■ ASSIGNED TASK
Reproduced exactly, the lines from the start of the material through the line containing "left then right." should be the whole answer, with pictures excluded.

■ EXTRACTED RECORDS
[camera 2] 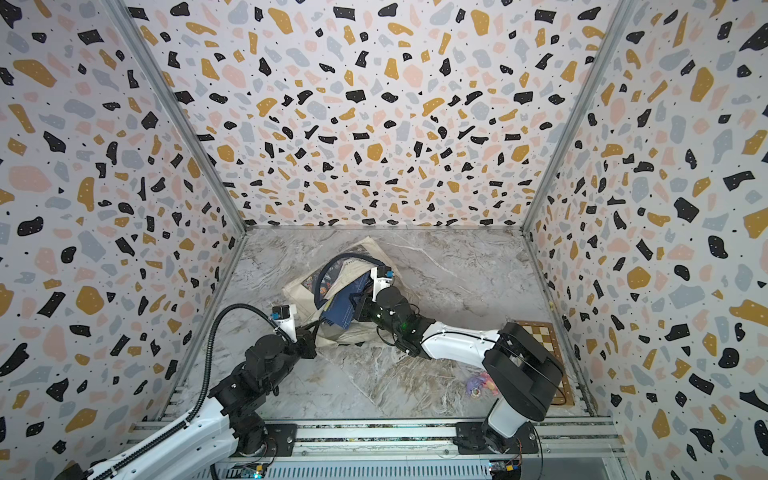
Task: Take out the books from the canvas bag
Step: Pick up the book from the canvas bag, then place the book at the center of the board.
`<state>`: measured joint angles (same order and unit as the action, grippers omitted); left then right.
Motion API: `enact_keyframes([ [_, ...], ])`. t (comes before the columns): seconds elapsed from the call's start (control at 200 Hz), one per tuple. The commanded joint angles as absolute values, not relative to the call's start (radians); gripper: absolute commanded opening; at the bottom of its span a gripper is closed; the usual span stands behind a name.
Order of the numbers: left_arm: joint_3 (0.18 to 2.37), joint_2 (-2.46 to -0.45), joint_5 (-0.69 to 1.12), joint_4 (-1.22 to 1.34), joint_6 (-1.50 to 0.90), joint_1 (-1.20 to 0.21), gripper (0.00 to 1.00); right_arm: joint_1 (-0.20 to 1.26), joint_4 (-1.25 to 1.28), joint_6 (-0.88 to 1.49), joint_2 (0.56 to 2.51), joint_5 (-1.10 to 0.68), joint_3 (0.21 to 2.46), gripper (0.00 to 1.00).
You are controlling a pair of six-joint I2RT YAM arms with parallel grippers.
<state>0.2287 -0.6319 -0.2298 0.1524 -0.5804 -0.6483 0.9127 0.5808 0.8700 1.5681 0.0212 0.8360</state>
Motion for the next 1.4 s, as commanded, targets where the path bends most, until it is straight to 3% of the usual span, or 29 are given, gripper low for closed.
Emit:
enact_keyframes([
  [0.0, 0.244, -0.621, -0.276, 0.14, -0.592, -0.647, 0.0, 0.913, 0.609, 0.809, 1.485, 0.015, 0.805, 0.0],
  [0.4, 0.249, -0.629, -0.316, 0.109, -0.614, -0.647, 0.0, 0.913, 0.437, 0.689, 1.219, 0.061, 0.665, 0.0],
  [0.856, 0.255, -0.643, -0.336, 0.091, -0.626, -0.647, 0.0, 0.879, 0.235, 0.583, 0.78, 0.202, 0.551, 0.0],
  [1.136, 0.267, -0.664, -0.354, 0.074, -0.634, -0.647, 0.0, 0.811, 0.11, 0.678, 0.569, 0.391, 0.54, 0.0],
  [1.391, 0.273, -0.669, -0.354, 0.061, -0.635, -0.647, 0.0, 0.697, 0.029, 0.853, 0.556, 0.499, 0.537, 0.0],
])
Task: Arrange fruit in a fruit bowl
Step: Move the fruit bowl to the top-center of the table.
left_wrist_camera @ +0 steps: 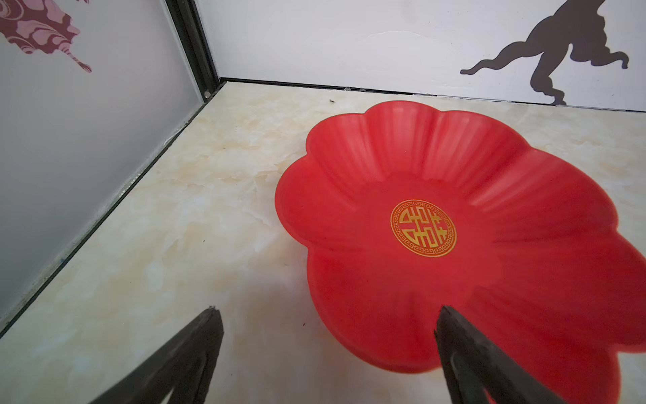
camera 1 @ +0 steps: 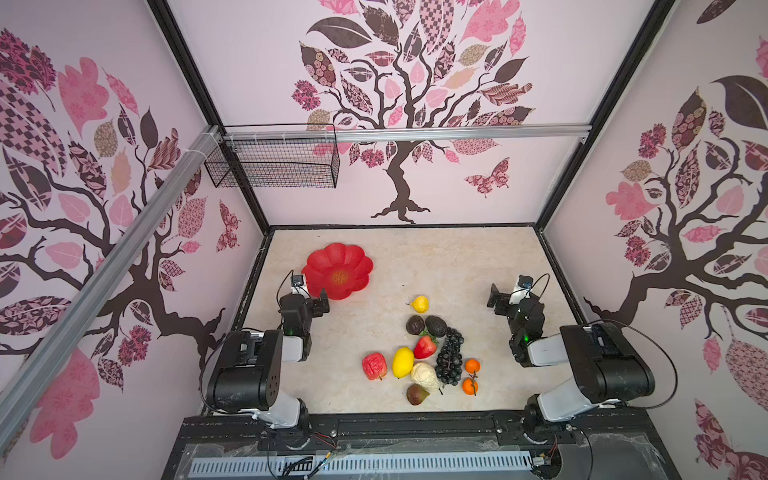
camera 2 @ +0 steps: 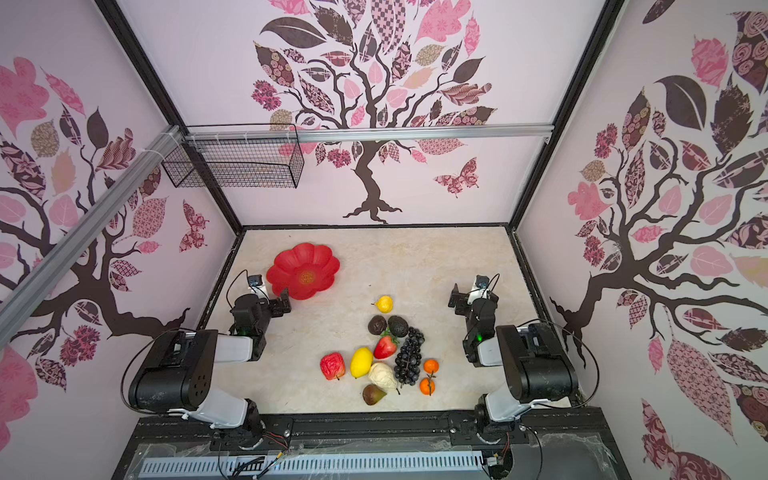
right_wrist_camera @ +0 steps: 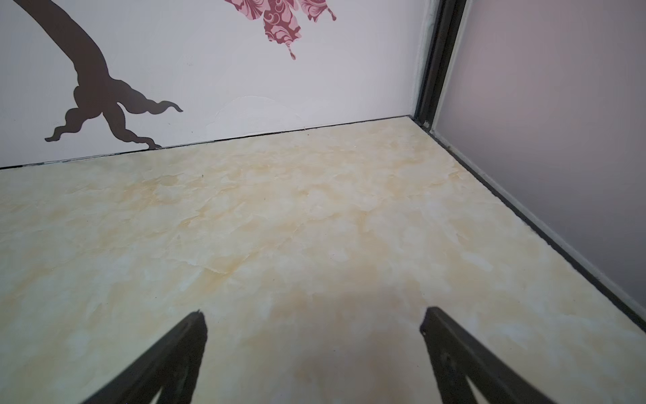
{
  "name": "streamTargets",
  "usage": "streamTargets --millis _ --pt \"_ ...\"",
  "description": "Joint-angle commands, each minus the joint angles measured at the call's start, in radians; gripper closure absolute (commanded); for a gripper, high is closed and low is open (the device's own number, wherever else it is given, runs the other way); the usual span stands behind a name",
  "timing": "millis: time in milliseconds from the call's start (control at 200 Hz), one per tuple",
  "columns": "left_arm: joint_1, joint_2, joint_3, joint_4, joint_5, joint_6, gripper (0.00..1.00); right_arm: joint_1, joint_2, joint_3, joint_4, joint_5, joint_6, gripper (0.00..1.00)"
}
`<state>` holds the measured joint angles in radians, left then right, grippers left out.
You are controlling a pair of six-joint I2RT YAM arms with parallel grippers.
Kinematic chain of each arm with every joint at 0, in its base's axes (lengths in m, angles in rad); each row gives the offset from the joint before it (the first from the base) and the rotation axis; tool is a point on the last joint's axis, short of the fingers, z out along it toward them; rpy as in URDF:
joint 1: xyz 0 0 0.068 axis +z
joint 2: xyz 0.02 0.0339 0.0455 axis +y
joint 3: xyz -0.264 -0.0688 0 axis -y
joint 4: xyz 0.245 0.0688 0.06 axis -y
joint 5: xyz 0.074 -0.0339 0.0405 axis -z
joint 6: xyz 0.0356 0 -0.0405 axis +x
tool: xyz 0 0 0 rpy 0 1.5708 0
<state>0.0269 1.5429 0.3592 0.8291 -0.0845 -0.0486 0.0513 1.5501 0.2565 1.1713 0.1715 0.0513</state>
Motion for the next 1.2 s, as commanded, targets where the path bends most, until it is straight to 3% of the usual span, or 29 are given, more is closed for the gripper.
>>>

■ EXERCISE RESULT
[camera 2] 
Task: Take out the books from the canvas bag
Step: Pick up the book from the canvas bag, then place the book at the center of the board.
`<state>`: measured joint angles (same order and unit as the action, grippers omitted); left then right.

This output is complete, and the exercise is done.